Impacts of Information and Communication Technology Implementations on Employees' Jobs in Service Organizations in India: A Multi-Method Longitudinal Field Study
2010, Production and Operations Management
V. Venkatesh, Hillol Bala, T. Sykes
India is an important frontier for economic growth, investments, and development. The service sector, like the manufacturing industry, in India is booming. Following the trend of their western counterparts, service organizations in India are implementing enterprise-level information and communication technologies (ICTs) to support service processes. In this paper, we used socio-technical systems theory to develop hypotheses about the effects of ICTs on the five job characteristics, i.e., skill variety, task identity, task significance, autonomy, and feedback, in the job characteristics model (JCM) in a service organization (a bank) in India. We also tested the entire JCM that relates job characteristics to job satisfaction and job performance via various mediators and moderators. In a 32-month longitudinal field study of 1743 employees, we gathered one wave of data before an ICT implementation and two waves after the implementation. We found that, although the ICT enriched employees' job characteristics, employees reported significantly lower job satisfaction and job performance.
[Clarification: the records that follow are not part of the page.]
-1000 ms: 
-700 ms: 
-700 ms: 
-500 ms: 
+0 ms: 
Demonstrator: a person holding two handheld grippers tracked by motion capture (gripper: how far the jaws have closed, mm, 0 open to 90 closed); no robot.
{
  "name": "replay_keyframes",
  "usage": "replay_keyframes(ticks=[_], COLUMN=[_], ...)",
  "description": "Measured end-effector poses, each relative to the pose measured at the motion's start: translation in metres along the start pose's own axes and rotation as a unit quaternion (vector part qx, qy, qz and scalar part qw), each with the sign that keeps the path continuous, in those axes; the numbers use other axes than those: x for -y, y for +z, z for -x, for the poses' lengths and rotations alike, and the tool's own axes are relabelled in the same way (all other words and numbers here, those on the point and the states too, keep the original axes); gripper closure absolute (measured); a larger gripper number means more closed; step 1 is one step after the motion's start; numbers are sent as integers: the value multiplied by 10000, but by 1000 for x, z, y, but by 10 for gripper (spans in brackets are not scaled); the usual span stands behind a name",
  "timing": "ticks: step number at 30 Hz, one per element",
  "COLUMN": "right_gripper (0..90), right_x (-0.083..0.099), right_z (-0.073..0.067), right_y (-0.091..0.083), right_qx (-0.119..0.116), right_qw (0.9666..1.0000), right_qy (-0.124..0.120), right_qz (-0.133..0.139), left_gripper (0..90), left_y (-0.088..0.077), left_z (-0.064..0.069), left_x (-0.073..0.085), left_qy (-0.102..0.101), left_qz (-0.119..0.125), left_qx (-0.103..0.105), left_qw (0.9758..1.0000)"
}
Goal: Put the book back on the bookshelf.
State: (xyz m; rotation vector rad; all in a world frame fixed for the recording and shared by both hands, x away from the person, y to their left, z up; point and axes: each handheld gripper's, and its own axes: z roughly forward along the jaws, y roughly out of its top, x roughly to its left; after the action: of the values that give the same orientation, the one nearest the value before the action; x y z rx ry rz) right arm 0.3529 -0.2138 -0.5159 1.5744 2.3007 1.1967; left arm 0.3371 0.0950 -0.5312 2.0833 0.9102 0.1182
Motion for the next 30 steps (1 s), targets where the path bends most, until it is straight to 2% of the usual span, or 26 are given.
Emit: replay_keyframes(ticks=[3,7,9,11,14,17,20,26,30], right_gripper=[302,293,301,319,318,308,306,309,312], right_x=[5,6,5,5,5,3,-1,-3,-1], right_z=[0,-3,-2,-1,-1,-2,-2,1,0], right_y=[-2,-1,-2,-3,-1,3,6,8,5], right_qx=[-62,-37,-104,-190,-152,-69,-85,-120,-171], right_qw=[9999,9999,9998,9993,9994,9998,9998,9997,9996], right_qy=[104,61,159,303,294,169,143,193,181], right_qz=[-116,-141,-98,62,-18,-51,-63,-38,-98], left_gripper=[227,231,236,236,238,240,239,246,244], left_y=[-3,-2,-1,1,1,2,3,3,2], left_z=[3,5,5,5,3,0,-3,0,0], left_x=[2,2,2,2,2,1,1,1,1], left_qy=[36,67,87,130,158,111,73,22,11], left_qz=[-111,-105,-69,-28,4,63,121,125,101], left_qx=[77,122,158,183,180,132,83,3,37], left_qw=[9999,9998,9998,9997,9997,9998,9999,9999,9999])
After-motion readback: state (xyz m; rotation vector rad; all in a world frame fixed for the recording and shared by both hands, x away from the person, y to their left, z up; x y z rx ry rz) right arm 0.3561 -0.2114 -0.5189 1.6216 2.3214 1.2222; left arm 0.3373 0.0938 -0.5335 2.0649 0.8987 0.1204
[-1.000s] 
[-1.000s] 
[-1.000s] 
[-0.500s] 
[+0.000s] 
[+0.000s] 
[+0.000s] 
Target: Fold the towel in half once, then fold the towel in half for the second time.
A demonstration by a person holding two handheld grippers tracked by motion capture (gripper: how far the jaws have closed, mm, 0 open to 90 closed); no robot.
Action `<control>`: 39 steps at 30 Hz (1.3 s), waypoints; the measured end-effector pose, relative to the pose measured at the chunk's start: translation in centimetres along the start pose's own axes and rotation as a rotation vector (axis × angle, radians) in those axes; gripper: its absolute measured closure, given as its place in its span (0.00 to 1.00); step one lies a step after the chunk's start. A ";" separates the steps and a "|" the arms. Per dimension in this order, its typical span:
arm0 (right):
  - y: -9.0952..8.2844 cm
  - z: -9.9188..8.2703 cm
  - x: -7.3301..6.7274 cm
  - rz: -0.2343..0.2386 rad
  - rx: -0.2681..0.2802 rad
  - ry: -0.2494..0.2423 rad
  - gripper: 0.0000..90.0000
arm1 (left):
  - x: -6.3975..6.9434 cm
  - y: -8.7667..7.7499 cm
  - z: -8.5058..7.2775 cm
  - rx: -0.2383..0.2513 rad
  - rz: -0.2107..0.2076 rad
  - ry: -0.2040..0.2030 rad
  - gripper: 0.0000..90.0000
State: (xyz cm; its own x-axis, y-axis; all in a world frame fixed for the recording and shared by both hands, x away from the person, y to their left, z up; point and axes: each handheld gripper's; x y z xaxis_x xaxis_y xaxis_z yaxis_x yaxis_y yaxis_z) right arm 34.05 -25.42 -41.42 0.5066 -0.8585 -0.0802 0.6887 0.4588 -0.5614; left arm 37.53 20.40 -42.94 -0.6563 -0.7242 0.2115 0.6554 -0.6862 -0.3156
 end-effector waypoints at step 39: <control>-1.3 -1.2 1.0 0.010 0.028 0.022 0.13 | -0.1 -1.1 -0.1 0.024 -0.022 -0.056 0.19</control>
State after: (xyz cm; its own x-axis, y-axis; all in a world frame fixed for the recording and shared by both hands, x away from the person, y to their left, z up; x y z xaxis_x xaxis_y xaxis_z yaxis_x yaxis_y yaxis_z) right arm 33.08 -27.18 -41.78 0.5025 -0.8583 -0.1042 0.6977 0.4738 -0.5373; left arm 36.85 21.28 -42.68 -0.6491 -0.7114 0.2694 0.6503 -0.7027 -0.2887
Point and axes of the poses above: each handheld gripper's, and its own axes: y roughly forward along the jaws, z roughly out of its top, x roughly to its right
To understand this puzzling finding, we conducted a qualitative study and identified four contextual forces that contribute to these results and hinder successful implementation of ICTs in the service sector in India and, possibly, other developing countries: environmental barriers, learning difficulty, culture shock, and employee valuation.
Venkatesh, V., H. Bala, and T. Sykes (2010), “Impacts of Information and Communication Technology Implementations on Employees’ Jobs in Service Organizations in India: A Multi-Method Longitudinal Field Study,” Production and Operations Management, Vol. 19, No. 5, pp. 591-613.